The company is also expecting much business to come from Carat, a unit it launched in November to sell coordinated digital payments and related commerce services to large companies looking to serve Covid-wary consumers.

All told, Fiserv’s Acceptance unit, which accounts for about 40% of the company’s revenue, recorded $1.44 billion in revenue for the quarter before accounting for currency impact and divestiture adjustments, down slightly from $1.464 billion in 2019’s fourth quarter.

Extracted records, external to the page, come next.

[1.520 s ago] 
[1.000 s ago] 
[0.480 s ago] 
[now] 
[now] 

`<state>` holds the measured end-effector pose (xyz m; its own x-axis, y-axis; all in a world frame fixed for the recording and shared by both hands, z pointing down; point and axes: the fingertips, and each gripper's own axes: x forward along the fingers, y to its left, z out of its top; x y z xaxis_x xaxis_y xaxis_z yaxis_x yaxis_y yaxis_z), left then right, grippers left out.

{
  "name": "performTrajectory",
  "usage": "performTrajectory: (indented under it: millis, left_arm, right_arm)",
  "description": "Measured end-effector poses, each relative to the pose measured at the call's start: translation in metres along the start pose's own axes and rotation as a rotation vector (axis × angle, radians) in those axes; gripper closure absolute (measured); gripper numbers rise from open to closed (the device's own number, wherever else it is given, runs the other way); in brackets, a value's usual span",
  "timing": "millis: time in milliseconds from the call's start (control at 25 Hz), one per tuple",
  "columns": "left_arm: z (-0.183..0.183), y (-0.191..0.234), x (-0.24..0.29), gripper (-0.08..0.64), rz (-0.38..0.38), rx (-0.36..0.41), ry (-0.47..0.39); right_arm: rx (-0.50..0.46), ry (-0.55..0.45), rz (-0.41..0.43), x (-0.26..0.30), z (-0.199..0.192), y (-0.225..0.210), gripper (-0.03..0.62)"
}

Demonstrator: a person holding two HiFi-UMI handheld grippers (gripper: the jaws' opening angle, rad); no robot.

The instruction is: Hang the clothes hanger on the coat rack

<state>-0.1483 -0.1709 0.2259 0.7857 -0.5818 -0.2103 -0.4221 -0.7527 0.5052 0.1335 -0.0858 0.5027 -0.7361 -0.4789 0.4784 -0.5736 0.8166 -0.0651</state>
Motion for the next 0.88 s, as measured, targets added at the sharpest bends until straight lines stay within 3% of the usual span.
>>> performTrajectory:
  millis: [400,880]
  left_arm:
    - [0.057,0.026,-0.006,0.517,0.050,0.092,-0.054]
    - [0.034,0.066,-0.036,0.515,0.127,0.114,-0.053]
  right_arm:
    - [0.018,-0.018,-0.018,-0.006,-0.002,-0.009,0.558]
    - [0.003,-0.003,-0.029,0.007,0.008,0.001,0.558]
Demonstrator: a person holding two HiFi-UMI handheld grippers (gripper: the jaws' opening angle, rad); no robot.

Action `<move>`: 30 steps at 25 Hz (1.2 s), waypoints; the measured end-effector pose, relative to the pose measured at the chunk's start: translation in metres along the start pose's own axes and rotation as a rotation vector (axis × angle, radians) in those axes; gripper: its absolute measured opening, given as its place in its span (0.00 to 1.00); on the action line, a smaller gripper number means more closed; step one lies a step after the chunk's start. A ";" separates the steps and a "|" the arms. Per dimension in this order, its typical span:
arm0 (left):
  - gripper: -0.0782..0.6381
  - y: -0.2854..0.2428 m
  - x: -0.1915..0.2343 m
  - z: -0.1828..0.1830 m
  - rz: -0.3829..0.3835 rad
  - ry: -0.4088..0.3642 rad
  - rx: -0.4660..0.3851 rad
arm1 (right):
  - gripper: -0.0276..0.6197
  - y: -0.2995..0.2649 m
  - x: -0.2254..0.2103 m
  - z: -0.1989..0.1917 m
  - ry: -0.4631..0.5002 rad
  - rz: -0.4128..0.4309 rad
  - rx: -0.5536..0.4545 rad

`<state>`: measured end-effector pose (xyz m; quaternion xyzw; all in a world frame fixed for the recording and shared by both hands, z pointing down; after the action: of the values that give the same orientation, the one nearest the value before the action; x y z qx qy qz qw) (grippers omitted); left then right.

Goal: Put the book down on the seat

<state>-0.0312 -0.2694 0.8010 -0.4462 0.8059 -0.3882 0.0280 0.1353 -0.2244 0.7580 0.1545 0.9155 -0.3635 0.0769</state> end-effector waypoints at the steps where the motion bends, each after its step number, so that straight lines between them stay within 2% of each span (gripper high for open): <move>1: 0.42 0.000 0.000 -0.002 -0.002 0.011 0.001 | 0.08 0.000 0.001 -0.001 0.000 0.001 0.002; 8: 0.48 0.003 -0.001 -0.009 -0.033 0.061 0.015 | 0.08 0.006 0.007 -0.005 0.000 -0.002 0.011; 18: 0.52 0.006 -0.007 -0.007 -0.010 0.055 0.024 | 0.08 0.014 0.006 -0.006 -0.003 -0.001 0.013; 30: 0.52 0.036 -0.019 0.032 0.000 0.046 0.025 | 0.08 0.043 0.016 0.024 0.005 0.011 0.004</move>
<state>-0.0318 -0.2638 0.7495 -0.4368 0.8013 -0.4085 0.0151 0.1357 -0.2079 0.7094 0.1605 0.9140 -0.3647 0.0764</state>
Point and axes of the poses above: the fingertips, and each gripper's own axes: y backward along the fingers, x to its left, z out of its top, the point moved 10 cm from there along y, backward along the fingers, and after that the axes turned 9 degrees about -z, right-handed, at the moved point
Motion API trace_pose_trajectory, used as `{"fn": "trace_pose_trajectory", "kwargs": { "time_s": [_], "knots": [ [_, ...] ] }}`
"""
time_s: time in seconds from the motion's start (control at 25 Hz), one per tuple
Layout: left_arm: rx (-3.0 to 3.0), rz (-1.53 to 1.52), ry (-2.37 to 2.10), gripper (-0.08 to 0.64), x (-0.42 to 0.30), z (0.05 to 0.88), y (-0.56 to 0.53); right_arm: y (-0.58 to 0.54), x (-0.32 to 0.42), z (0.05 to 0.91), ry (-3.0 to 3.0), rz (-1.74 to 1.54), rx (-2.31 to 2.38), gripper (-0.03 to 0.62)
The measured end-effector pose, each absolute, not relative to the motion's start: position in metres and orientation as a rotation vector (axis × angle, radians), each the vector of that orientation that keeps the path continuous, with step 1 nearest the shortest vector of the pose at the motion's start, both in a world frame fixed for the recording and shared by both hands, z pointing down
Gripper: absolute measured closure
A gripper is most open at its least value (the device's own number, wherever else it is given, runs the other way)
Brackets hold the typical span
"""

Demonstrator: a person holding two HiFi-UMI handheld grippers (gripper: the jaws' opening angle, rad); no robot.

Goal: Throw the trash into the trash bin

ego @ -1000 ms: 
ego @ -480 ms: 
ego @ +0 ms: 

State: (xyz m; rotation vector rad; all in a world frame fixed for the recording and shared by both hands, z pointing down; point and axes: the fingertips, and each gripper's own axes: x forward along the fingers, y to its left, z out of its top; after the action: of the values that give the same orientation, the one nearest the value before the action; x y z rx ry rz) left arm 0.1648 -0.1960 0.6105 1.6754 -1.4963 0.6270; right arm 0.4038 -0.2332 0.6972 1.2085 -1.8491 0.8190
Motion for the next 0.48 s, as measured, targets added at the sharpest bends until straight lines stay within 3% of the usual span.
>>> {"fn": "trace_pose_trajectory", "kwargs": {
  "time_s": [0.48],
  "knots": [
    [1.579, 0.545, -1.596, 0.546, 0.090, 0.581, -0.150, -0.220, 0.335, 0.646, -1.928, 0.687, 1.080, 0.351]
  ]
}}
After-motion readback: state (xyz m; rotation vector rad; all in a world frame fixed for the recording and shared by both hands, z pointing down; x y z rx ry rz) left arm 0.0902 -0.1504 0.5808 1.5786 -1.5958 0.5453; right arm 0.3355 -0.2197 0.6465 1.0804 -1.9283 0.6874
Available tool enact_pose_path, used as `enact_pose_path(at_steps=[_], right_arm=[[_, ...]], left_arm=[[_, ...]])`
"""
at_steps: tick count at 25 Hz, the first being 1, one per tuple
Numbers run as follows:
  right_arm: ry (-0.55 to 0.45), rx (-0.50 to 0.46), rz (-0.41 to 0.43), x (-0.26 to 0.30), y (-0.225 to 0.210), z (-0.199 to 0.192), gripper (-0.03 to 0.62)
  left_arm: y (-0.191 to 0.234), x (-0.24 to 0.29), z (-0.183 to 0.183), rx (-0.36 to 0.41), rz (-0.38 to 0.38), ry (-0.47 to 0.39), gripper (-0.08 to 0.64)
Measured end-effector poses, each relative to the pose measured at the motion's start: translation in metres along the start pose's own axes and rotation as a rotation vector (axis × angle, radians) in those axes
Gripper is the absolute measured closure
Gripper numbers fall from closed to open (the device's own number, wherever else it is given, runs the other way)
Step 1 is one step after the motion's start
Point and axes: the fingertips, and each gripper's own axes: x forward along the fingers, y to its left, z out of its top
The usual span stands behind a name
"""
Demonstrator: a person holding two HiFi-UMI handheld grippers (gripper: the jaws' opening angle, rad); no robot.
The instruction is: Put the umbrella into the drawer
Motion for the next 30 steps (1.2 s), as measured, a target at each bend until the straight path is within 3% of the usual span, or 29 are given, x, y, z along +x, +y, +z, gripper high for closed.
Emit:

The other big gun, Payments, racked up $1.42 billion, again down only slightly from $1.45 billion. This unit includes Fiserv’s Zelle peer-to-peer payments business as well as its retail private-label card and bill-pay services. Rounding out the company is its Fintech unit, which supports mobile banking and other services. This division recorded revenue of  $742 million, down from $751 millon.

For the company as a whole, revenue totaled $3.62 billion, down slightly from $3.71 in the fourth quarter of 2019. Revenue for the year came to $13.91 billion, down 3.7%.